Exogenous myo-inositol induces alterations in leaf cell wall structure and energy metabolism disorders, which may contribute to growth inhibition of trifoliate orange seedlings.

Abstract

Myo-inositol (MI) is widely distributed in all living organisms as a central molecule. In plants, de novo biosynthesis of MI is known to function in multiple aspects of plant growth and development. However, the consequences of MI accumulation in regulating plant growth, especially by exogenous supply, have received little attention.
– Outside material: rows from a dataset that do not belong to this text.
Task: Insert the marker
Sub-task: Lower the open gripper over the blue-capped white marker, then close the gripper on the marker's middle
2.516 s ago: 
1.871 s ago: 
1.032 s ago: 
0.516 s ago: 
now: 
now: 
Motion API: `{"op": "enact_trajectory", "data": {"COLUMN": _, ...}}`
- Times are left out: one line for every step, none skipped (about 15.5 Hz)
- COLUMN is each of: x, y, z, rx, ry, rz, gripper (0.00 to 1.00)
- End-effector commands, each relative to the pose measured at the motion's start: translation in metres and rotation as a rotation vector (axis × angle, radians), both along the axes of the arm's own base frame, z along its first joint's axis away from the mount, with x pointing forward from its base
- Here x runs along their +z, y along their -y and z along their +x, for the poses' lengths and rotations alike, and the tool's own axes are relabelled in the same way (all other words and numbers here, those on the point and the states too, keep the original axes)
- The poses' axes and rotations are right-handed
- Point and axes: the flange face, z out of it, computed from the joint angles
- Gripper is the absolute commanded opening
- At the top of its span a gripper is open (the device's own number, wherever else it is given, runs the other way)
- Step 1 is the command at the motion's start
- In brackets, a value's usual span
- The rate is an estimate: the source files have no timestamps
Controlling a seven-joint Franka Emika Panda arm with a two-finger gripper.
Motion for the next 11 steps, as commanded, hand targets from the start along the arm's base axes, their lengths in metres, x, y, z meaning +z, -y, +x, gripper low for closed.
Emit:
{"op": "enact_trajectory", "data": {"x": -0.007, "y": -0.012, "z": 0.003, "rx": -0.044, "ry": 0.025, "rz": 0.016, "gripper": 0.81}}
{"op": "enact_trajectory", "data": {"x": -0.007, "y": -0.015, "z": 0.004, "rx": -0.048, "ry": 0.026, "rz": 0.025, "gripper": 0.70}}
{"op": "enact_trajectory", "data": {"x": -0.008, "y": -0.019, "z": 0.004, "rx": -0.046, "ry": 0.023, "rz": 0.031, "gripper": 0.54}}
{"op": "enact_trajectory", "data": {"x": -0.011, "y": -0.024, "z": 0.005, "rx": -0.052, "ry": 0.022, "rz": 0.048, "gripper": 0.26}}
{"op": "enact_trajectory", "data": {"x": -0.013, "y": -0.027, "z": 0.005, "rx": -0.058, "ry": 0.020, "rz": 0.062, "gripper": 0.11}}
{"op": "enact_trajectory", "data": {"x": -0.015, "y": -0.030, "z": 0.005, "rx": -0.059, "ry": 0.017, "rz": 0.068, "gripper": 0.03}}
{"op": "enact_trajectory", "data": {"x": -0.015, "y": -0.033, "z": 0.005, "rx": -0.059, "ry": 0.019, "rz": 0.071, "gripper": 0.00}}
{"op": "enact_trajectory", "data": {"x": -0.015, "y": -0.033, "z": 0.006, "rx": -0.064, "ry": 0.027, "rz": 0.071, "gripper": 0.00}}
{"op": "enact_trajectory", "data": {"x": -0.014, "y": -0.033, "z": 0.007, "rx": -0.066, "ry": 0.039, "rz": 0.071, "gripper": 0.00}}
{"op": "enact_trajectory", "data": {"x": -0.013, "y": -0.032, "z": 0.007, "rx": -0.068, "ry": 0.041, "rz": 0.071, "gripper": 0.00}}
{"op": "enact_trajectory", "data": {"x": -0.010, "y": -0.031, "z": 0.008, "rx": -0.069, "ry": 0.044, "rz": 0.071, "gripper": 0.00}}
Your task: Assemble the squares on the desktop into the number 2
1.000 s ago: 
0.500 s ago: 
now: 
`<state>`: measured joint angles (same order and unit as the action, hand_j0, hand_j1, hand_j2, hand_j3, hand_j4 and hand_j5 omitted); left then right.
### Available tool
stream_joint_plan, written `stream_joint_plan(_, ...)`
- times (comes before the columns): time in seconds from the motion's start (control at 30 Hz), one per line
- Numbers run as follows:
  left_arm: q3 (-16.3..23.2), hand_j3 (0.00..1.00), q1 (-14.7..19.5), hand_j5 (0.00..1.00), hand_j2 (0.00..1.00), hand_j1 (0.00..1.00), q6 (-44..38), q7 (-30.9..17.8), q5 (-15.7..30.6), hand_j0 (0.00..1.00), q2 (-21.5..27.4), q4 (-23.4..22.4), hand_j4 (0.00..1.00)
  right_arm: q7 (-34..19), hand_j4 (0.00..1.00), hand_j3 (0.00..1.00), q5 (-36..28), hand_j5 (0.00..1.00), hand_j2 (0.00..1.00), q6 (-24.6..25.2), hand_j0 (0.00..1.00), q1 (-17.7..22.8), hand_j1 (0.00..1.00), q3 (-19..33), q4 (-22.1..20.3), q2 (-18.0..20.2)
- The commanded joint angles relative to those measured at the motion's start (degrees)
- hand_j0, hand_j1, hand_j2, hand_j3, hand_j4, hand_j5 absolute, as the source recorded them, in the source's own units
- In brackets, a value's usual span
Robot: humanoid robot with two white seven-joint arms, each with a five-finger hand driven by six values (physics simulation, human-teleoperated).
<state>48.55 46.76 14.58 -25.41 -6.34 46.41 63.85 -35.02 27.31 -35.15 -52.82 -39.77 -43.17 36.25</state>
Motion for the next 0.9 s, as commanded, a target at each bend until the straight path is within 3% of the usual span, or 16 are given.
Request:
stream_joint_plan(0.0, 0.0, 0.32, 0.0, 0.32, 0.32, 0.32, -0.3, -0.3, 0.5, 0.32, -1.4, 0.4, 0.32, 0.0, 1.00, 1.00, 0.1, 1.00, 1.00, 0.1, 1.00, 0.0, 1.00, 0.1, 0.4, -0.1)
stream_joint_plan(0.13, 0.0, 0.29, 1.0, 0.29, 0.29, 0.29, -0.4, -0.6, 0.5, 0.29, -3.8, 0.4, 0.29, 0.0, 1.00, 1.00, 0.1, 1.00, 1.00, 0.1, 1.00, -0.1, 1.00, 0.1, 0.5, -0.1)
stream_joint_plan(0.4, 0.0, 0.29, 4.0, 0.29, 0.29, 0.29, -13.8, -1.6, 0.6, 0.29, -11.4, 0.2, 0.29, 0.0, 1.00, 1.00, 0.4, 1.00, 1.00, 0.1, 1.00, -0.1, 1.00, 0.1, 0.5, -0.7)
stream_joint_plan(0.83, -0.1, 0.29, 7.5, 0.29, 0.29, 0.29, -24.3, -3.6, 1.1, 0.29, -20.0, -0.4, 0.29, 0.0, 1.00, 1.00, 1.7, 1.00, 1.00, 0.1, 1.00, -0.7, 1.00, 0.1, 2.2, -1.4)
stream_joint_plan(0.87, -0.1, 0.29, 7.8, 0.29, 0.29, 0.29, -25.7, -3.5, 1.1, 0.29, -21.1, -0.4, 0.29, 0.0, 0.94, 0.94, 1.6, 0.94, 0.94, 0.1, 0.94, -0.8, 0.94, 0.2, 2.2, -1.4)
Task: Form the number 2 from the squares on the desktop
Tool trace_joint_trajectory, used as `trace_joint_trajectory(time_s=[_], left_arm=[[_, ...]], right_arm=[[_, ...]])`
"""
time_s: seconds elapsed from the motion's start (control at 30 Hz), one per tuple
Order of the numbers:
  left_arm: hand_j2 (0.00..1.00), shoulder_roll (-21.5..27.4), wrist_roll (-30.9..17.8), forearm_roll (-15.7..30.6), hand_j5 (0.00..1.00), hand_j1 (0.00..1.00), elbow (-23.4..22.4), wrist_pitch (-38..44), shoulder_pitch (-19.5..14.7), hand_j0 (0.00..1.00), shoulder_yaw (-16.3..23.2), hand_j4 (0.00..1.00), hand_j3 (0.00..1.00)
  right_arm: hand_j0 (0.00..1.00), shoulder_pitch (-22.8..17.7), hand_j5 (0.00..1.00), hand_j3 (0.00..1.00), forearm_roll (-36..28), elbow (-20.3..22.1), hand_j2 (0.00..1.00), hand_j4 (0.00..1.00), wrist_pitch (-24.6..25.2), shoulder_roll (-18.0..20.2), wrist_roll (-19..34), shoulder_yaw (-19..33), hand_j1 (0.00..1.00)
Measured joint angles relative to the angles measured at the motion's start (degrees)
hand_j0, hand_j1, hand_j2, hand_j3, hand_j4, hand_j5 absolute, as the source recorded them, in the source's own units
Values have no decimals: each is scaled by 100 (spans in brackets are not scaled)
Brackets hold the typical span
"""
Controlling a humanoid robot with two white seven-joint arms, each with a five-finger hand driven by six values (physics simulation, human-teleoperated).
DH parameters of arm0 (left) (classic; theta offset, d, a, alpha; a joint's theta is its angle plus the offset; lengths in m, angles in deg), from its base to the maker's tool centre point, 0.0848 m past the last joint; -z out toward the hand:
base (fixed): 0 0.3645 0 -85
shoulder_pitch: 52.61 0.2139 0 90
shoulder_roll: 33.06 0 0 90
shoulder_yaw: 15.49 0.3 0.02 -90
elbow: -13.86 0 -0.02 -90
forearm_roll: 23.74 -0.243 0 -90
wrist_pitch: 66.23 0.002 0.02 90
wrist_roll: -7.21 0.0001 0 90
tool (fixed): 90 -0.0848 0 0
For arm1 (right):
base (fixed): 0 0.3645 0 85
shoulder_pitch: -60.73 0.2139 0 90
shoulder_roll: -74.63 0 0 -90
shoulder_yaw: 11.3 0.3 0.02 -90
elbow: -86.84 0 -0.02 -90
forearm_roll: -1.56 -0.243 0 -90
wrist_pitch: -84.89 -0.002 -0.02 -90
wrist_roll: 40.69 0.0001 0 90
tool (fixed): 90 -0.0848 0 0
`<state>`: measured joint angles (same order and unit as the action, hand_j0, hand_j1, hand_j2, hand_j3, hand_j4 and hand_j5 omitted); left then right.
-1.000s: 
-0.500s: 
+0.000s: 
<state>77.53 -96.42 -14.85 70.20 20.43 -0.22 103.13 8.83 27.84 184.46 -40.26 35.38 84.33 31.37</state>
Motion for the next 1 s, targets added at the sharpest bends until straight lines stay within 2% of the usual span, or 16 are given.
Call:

In this study, we characterized cell wall structure, target metabolites in energy metabolism, and gene expression changes related to MI metabolism after foliar application of MI to trifoliate orange seedlings. We observed that exogenous MI increases leaf and root MI levels and inhibits plant growth and dry mass accumulation in trifoliate orange seedlings. Additionally, we detected the downregulation of PtrMIPS and upregulation of PtrMIOXs in leaves due to the application of MI. Structural characterization and targeted metabolomics analysis revealed that exogenous MI induces alterations in leaf cell wall structure and energy metabolism disorders, which may contribute to growth inhibition of trifoliate orange seedlings. We propose and discuss a model to explain how exogenous MI exerts a negative impact on trifoliate orange seedling growth.

Abstract Image

查看原文本刊更多论文

叶面喷施肌醇可通过诱导细胞壁结构和能量代谢紊乱的改变来抑制三叶橙（Poncirus trifoliata）幼苗的生长

关键信息外源肌醇诱导叶片细胞壁结构改变和能量代谢紊乱，这可能是三叶橙幼苗生长抑制的原因之一。摘要肌醇（MI）作为一种核心分子广泛分布于所有生物体内。在植物中，已知 MI 的从头生物合成在植物生长和发育的多个方面发挥作用。然而，MI 的积累对植物生长的调节作用，尤其是通过外源供应调节植物生长的作用，却鲜有人关注。在本研究中，我们对三叶橙幼苗叶面施用 MI 后的细胞壁结构、能量代谢中的目标代谢物以及与 MI 代谢相关的基因表达变化进行了表征。我们观察到，外源 MI 会增加三叶橙幼苗叶片和根部的 MI 含量，抑制植株生长和干物质积累。此外，我们还发现施用 MI 后，叶片中的 PtrMIPS 下调，PtrMIOX 上调。结构表征和靶向代谢组学分析表明，外源 MI 会诱导叶片细胞壁结构的改变和能量代谢紊乱，这可能是导致三叶橙幼苗生长受抑制的原因之一。我们提出并讨论了一个模型来解释外源 MI 如何对三叶橙幼苗的生长产生负面影响。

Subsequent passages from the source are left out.